In the fall of 1951, we had moved with our mother from a small mansion with an orange-tiled roof on North Rodeo Drive to this one-bedroom apartment at Olympic Boulevard and McCarty Drive. My father and mother were getting divorced for the second time, their second marriage having lasted six months. I was almost 8, Lucy not yet 6, and my mother just 27.
It happens that our stay in that apartment corresponds to the dawning of continuous memory in my life. Before it I see scattered glimpses: an apartment with gray walls near the Plaza Hotel in New York, where my parents broke up the first time . . . the bridle path down the center of North Rodeo Drive, where one quiet, sunny afternoon I taught myself how to ride my bike no-handed. But from the apartment building on, a narrative coalesces.
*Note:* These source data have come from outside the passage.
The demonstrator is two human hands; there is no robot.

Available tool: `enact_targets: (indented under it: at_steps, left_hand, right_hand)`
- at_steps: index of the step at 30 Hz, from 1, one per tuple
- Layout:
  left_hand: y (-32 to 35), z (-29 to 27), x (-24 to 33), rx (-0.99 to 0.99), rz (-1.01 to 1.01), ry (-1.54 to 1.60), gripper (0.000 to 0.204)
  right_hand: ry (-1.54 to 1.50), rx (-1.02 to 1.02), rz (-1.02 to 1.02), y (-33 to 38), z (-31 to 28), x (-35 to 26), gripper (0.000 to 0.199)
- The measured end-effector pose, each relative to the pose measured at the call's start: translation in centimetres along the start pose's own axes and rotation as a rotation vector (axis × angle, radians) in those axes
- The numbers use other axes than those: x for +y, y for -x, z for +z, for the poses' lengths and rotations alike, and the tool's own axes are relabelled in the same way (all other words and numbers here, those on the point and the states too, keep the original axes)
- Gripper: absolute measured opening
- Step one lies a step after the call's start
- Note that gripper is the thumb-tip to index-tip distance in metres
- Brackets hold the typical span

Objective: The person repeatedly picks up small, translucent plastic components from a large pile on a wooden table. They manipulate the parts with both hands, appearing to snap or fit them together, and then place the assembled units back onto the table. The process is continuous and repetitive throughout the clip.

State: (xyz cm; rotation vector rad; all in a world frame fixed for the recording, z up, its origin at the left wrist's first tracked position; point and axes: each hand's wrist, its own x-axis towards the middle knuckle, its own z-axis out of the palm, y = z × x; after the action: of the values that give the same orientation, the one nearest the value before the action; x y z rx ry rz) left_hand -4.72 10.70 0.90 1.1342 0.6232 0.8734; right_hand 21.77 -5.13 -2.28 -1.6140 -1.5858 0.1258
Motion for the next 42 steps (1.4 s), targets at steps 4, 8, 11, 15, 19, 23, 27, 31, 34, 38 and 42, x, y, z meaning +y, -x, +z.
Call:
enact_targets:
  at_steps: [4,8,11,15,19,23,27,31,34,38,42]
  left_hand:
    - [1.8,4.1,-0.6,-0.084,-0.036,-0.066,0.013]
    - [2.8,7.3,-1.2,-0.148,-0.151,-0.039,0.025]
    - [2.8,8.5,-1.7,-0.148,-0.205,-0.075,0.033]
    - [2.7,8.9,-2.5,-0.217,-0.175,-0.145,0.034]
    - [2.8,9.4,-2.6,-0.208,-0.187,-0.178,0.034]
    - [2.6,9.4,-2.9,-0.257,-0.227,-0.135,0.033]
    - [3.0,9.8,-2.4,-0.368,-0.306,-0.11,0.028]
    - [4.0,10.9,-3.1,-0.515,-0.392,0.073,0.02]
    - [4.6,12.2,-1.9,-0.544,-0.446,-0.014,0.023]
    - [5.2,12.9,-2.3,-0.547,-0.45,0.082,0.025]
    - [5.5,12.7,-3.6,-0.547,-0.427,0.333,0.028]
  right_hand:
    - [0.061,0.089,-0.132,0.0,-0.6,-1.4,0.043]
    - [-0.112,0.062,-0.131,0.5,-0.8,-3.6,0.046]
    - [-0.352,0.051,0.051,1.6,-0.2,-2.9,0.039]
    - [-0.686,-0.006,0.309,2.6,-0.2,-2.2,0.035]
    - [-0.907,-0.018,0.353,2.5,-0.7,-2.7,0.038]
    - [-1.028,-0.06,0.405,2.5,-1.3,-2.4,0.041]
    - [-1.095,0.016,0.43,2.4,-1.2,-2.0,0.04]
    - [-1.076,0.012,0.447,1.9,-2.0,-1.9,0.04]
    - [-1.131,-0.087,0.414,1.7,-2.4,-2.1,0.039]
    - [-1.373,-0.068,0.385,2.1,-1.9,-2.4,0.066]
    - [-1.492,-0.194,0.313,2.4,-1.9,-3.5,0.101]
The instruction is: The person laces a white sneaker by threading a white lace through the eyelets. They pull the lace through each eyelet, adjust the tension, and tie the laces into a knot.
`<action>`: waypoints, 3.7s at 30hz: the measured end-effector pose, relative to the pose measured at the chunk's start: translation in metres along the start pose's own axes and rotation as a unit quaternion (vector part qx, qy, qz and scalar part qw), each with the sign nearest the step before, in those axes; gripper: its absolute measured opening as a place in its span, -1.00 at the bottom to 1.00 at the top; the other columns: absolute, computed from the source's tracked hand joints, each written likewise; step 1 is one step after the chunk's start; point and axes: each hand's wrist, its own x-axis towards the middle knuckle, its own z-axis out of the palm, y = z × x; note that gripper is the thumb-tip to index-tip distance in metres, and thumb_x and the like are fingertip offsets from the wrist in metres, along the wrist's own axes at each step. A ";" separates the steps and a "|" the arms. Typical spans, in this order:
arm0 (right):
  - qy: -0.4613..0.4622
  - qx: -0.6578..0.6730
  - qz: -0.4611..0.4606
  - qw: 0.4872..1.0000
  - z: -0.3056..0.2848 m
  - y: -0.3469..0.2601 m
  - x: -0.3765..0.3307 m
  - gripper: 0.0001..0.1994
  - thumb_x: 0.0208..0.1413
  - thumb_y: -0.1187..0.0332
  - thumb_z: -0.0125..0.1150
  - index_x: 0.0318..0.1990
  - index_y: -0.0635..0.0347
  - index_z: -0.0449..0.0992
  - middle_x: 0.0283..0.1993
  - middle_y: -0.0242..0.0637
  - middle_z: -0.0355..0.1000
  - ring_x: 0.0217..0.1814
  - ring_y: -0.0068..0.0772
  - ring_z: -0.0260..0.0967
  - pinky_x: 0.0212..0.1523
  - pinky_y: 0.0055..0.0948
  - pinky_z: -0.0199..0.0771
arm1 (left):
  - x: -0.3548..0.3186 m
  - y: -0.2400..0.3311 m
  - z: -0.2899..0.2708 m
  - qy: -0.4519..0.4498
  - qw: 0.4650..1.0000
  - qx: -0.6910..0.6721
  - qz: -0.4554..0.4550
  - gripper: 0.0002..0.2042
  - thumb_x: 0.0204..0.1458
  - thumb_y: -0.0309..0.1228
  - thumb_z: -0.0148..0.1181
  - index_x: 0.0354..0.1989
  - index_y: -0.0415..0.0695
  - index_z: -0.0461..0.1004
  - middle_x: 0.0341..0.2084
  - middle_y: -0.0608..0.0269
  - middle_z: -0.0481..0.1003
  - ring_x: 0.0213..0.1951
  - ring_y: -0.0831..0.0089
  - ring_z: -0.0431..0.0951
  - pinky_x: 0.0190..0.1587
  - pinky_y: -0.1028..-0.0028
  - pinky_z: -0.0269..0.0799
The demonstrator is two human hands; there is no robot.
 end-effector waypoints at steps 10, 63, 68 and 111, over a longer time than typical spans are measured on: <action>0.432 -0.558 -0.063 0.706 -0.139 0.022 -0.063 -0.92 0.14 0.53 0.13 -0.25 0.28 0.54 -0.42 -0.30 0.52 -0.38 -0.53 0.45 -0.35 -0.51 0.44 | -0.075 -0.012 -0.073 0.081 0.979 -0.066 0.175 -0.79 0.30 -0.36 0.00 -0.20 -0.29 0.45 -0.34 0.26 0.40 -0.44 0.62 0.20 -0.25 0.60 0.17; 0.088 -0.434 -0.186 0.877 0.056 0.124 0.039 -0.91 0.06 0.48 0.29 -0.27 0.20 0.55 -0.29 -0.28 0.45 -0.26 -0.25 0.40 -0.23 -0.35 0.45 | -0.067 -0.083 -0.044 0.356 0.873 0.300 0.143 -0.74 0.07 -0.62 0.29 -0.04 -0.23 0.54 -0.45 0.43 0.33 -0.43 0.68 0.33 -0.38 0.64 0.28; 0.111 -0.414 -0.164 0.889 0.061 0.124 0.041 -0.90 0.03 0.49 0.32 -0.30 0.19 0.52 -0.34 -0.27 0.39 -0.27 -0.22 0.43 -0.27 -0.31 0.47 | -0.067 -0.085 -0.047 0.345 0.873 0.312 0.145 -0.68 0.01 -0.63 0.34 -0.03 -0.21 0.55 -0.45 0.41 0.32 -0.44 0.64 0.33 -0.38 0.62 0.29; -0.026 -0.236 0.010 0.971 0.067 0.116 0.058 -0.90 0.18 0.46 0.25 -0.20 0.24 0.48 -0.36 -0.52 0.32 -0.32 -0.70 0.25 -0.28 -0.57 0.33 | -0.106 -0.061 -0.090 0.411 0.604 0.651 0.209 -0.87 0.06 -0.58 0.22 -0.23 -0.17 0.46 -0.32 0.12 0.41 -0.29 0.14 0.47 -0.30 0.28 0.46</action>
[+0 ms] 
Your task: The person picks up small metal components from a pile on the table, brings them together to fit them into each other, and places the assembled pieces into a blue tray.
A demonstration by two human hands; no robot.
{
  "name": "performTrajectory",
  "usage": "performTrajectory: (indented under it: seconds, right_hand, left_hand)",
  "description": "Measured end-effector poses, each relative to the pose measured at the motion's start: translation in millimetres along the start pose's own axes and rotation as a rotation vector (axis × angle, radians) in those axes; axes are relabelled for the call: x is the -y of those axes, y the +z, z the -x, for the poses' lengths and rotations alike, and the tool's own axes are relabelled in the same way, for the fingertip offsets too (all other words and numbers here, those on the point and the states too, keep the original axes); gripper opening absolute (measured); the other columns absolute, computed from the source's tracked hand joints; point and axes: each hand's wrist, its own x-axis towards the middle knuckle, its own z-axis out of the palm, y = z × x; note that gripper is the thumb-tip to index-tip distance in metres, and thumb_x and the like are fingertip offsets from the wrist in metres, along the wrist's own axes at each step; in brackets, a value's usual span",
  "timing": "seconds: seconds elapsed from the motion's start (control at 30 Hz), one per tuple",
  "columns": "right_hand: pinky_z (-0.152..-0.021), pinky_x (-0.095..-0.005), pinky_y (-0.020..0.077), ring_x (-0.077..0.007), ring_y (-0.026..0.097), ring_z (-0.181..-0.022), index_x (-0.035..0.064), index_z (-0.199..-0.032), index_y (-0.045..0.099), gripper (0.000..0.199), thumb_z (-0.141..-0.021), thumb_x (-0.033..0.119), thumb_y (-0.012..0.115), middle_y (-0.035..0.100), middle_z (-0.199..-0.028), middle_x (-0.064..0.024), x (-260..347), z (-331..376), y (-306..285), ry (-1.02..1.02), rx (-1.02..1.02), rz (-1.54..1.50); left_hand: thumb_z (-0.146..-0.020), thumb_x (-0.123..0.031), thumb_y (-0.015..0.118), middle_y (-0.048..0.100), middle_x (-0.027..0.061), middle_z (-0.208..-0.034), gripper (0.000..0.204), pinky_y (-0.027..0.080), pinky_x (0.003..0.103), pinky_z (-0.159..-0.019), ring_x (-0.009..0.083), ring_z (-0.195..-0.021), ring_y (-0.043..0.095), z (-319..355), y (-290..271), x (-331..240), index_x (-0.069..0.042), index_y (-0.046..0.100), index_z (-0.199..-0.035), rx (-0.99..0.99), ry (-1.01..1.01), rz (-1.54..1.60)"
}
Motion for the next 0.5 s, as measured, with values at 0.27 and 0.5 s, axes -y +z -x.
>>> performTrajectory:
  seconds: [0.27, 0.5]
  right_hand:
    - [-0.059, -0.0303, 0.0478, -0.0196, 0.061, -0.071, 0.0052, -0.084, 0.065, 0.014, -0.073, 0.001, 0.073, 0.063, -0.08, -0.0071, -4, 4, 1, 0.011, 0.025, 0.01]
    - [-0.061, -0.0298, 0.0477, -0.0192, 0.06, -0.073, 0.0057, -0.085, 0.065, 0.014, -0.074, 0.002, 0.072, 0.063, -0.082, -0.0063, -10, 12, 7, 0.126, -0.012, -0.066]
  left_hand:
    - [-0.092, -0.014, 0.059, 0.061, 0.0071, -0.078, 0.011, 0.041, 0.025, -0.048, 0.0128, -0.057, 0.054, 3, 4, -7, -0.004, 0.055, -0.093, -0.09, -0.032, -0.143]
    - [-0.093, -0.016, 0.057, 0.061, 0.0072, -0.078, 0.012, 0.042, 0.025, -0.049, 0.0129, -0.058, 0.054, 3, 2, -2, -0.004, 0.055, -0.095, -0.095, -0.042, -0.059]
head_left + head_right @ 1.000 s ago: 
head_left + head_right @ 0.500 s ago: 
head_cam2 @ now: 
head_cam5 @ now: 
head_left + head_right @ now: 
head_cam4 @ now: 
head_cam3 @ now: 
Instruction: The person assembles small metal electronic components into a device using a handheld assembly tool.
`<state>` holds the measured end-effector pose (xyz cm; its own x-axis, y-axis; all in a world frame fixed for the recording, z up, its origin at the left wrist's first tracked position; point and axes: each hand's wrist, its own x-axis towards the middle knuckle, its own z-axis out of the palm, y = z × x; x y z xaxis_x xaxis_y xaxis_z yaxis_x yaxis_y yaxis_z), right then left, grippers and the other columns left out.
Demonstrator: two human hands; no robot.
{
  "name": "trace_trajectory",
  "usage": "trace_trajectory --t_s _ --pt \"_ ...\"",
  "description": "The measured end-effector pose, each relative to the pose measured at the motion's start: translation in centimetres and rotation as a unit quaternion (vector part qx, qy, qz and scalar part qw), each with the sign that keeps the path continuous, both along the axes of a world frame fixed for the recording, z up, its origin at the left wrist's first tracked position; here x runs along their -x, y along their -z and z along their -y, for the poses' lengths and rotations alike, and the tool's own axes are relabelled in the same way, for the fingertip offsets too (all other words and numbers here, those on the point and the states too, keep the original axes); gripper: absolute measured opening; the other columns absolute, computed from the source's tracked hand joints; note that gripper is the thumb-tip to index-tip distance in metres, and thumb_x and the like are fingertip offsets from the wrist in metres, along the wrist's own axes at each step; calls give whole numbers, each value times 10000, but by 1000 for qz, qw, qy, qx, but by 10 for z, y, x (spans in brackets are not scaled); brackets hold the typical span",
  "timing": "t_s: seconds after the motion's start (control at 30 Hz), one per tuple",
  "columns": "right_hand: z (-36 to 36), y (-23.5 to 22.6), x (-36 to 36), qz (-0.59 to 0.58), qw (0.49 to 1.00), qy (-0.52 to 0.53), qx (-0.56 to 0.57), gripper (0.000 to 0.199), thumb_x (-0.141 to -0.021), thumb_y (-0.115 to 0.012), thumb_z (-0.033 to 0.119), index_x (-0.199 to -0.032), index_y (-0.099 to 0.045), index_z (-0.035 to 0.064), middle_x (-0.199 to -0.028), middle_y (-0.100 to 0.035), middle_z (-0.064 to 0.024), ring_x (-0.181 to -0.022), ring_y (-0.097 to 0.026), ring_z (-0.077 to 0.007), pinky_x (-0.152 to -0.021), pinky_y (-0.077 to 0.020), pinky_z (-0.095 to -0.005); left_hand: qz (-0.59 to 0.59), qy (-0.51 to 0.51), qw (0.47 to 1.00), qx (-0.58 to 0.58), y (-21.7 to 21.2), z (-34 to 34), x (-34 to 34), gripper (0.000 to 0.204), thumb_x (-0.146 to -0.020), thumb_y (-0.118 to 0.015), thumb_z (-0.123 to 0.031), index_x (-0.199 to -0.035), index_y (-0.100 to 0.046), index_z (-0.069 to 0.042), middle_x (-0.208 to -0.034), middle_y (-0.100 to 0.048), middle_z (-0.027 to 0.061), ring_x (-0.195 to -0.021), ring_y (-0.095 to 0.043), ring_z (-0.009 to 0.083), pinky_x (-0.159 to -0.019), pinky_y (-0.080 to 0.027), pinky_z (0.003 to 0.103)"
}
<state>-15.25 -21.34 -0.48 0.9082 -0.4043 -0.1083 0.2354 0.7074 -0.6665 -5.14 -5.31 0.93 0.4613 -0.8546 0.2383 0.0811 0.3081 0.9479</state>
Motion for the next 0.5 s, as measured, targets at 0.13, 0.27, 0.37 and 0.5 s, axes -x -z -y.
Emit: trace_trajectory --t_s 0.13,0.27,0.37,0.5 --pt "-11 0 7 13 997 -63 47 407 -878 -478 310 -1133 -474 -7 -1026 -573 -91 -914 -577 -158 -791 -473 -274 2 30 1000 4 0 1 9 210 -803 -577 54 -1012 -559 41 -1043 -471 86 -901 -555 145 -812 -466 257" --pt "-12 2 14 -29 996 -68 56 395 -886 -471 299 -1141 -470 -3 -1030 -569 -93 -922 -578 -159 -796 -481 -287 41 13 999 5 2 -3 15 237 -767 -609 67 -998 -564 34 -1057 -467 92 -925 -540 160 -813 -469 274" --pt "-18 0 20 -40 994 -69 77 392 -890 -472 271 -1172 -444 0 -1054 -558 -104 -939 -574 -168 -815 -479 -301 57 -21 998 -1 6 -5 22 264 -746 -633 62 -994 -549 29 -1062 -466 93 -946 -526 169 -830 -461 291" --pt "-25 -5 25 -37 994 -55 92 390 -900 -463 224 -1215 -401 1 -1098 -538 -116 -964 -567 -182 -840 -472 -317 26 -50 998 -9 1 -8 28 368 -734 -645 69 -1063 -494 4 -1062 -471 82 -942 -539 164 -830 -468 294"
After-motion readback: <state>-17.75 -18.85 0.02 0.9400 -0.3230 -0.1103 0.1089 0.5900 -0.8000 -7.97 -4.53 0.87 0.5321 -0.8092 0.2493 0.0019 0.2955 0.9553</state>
Martha Stevenson is a friend of my mother's. A pretty, young Southern woman, blond with delicate features, she had been married to the bandleader Hal Kemp, who died in an automobile accident after they had been together only a few years. Their daughter, Townsend, is a year or two older than I, excellent in school, and a know-it-all. One day at Martha's Beverly Hills house, Townsend asks if I can do a swan dive.
"Yes," I answer.
"Really?" She's impressed. "Can you do any other dives?"
"A jackknife."
"A jackknife? Really? Can you do a flip?"
"I can even do a double flip."
A week or two later I'm poolside with Townsend. She awaits my swan dive, jackknife and double flip. I go to the diving board, walk to the end of it and, after the briefest hesitation, dive.
"Why did you lie?" Townsend asks indignantly as I get out of the water.